Drugs commonly given to menopausal women are not linked to an increased risk of developing dementia, according to a new study.

Hormone replacement therapy (HRT) treatments are prescribed to relieve symptoms of the menopause such as hot flushes, night sweats and mood swings.

The medication works by replacing the hormones which are lower among women during the menopausal period.

A small number of previous studies have had inconsistent findings when it comes to HRT use and dementia – while some lab studies and small trials have suggested there might be a beneficial use for the drug to stem “age related brain decline”, another study linked a certain type of hormone therapy to an increased risk of Alzheimer’s.

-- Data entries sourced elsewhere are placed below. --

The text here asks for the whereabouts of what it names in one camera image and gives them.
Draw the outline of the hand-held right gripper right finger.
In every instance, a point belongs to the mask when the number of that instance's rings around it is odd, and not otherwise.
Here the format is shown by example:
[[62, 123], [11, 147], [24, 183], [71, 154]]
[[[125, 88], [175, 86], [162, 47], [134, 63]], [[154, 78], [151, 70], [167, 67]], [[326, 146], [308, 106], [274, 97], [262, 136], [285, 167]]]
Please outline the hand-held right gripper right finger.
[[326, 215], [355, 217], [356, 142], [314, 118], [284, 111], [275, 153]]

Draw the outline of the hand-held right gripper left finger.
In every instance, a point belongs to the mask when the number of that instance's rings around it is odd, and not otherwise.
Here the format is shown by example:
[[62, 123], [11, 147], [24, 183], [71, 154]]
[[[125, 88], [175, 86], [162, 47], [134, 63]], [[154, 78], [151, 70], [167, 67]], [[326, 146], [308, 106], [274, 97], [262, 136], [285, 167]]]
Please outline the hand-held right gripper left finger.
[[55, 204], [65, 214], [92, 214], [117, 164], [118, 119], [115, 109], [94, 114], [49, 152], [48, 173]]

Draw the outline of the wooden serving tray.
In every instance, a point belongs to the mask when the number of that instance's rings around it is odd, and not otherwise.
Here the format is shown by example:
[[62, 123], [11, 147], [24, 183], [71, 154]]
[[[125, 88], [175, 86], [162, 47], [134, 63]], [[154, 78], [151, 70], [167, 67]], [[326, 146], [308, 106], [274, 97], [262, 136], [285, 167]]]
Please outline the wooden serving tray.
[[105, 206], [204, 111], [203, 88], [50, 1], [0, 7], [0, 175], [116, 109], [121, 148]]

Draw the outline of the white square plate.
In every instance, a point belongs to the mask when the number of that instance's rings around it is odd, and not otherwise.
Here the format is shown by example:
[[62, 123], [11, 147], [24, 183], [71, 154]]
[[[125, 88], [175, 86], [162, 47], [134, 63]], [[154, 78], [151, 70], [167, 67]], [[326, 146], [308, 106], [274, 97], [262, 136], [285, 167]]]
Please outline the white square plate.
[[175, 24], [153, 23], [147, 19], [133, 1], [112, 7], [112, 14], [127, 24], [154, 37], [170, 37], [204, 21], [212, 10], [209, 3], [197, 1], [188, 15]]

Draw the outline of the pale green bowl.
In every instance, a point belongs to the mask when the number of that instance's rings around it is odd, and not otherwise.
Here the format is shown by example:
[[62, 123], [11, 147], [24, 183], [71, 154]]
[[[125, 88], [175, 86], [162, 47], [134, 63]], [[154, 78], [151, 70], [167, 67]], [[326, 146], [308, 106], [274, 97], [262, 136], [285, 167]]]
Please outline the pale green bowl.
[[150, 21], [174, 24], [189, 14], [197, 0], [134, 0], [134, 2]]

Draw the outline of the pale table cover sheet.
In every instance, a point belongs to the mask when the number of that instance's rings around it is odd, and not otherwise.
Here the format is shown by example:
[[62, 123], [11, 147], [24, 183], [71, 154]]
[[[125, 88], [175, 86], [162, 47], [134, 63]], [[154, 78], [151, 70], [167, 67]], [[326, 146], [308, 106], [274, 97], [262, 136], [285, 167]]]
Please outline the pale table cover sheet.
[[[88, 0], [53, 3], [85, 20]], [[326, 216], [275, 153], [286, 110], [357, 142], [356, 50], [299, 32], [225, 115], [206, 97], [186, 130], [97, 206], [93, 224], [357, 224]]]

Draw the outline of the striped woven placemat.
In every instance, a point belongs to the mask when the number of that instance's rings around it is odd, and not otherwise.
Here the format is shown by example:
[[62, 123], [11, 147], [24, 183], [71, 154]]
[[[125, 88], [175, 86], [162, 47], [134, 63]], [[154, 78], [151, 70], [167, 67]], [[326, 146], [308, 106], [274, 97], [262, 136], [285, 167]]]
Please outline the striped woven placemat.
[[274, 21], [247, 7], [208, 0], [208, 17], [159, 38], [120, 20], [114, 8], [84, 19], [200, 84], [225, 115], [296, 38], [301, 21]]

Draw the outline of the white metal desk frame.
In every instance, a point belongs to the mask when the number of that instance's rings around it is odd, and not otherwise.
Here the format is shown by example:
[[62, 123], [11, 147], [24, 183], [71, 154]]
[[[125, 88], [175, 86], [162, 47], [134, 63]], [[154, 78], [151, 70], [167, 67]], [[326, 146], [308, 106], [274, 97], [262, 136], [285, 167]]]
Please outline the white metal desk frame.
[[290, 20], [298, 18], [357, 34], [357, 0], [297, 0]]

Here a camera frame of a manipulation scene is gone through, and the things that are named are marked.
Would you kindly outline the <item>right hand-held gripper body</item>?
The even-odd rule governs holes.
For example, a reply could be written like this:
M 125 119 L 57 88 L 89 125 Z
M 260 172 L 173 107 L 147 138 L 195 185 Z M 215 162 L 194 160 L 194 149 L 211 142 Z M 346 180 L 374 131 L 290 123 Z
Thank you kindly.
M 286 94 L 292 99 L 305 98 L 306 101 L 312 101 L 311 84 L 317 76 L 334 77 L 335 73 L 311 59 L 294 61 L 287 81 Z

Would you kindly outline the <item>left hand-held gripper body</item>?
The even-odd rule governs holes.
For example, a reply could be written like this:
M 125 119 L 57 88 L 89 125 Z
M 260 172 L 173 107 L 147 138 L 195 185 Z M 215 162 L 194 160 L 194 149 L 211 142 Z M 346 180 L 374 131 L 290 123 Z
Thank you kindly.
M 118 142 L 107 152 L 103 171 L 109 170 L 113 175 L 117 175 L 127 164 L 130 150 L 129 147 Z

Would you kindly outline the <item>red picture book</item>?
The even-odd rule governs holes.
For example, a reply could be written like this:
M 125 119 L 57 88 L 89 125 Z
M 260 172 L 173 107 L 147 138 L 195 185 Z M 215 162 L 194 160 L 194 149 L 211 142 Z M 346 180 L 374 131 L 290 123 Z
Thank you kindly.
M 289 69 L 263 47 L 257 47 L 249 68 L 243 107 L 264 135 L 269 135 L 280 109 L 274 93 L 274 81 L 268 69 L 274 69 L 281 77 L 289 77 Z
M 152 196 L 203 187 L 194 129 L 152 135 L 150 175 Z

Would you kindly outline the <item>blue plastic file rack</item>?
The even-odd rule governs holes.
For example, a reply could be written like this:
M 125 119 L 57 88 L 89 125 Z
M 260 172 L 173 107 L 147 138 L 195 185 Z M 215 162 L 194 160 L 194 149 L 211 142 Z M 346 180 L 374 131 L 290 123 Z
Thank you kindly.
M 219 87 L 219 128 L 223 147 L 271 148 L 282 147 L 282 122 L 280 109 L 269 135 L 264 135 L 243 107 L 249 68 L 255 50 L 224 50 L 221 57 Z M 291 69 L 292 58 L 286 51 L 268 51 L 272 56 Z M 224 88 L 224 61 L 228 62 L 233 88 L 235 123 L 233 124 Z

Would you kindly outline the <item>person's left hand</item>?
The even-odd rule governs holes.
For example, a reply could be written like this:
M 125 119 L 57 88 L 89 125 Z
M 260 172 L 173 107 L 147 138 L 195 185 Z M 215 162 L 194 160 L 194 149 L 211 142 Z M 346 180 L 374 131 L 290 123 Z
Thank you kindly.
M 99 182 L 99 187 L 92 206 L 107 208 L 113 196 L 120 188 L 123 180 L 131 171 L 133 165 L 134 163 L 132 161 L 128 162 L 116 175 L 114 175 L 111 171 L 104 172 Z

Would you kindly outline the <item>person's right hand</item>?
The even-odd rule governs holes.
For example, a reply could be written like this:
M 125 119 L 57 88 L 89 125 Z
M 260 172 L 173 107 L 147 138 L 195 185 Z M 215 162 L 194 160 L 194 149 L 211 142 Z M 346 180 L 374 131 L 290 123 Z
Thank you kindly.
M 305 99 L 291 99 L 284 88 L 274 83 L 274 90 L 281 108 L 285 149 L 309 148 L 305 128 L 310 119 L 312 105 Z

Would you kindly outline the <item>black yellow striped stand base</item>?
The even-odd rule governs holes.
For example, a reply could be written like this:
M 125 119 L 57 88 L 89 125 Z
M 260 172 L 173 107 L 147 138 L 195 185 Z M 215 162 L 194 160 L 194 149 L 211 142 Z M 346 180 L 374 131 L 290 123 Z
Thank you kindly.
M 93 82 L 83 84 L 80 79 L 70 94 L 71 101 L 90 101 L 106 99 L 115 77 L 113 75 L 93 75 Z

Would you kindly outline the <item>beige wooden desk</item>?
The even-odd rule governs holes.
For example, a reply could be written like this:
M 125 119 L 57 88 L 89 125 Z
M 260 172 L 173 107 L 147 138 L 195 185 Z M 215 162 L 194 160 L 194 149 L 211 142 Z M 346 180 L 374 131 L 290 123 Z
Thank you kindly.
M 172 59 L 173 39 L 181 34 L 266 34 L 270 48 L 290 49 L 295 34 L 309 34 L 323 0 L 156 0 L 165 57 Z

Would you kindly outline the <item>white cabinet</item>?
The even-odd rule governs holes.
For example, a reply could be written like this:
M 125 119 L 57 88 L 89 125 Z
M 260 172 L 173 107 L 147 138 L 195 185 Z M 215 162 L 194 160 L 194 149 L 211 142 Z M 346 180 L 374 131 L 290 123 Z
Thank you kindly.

The team of researchers, from the universities of Nottingham, Oxford and Southampton, set out to conduct a large trial involving more than 118,000 women aged 55 and over who were diagnosed with dementia between 1998 and 2020.

Their information, drawn from UK GP surgery data, was compared to almost half a million women who did not have dementia.

In each of the groups, 14% of women used HRT for more than three years.

Overall, no increased risks of developing dementia associated with menopausal hormone therapy were seen, the authors said.

But there were different findings among some sub-groups within the study.

Long term users of a specific treatment were found to have a “slightly” increased risk of developing Alzheimer’s, according to the study, published in the BMJ.

Women taking oestrogen-progestogen therapy for between five and nine years had an 11% increased risk and those taking the medication for more than a decade were deemed to have a 19% heightened risk.

But taking oestrogen-only therapy was linked to 15% decreased odds of dementia overall among women younger than 80 who received treatment for at least 10 years, with a 1.1% decrease in risk for each year of treatment.

“This large observational study found no overall association between use of menopausal hormone therapy and risk of developing dementia,” the authors concluded.

“This finding was consistent across different types of hormones, doses, applications, and time of hormone therapy initiation.

“We found a decreased risk dementia for cases and controls younger than 80 years at diagnosis who had been taking oestrogen-only therapy for 10 years or more.

“A subgroup analysis of cases with a diagnosis of Alzheimer’s disease showed a small increase in risk associated with oestrogen-progestogen therapy. This rose with each year of exposure, reaching average risk increase of 11% for between five and nine years of use and 19% for 10 years or more.”

In a linked opinion piece, Professor Pauline Maki, from the University of Illinois, and Professor JoAnn Manson, from Harvard Medical School, said the study should provide “reassurance” for women prescribed the drug for “vasomotor symptoms” – namely hot flushes and night sweats.

“An improved understanding of the risks and benefits of hormone therapy is needed to promote evidence based management of menopausal symptoms in women,” they wrote.

“Overall, these observations do not change the recommendation that menopausal hormone therapy should not be used to prevent dementia. At the same time, it is helpful for providers to put
dementia findings in context for patients.

“The primary indication for hormone therapy continues to be the treatment of vasomotor symptoms, and the current study should provide reassurance for women and their providers when treatment is prescribed for that reason.”